## What the task requires
Figure out how many lines of the listing include the string "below"; the reply is only that number.

## Provided records
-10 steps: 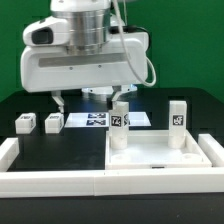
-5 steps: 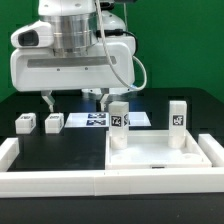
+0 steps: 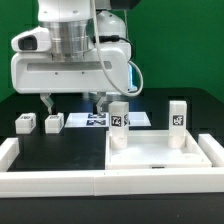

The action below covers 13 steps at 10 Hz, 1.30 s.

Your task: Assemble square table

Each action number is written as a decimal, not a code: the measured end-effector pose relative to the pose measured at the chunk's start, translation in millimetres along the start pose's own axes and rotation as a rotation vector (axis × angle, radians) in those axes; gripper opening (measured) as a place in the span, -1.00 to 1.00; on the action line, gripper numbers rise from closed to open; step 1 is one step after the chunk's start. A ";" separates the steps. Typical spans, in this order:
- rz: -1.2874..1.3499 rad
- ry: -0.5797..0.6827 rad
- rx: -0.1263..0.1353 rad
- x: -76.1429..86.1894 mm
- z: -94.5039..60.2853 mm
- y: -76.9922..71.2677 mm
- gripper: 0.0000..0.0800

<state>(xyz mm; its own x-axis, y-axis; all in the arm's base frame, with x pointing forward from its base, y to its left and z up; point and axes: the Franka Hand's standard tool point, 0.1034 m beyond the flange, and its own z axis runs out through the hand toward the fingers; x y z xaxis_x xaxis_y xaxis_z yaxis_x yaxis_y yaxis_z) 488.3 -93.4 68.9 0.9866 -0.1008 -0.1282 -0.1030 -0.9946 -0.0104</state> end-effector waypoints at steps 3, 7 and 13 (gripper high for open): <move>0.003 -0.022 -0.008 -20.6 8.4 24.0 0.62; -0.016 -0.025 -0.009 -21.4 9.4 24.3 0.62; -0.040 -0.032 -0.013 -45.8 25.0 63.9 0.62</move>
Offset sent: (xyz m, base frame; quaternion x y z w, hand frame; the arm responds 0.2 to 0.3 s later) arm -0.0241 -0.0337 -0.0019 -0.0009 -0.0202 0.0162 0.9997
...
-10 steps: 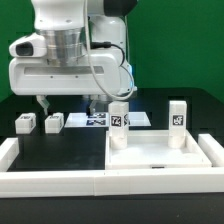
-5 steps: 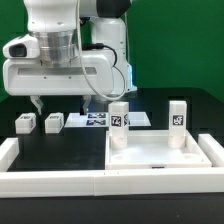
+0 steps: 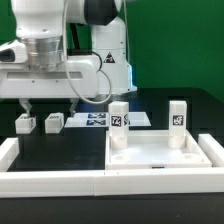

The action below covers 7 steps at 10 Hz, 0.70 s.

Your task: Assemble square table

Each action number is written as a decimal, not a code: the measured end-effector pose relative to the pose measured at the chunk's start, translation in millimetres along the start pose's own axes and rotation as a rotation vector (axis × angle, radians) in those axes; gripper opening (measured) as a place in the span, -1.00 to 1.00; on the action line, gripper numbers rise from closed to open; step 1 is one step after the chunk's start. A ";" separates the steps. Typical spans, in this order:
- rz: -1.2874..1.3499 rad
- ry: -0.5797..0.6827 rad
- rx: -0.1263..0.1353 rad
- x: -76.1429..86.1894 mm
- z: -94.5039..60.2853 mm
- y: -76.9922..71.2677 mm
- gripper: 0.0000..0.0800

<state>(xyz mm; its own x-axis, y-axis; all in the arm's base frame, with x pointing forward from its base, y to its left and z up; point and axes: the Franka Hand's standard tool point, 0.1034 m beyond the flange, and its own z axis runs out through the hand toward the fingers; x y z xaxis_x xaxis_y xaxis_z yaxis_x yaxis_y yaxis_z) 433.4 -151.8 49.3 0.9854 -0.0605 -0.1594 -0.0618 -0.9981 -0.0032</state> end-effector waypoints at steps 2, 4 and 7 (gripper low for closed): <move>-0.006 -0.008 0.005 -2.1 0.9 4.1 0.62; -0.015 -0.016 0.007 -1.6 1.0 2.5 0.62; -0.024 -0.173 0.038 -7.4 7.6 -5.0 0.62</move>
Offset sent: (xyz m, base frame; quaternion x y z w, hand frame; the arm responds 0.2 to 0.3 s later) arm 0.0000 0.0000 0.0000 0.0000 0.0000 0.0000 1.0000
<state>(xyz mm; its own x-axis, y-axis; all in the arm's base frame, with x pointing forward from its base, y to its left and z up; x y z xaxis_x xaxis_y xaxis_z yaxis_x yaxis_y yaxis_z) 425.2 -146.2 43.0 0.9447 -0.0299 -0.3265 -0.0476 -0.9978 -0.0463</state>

## Solution
2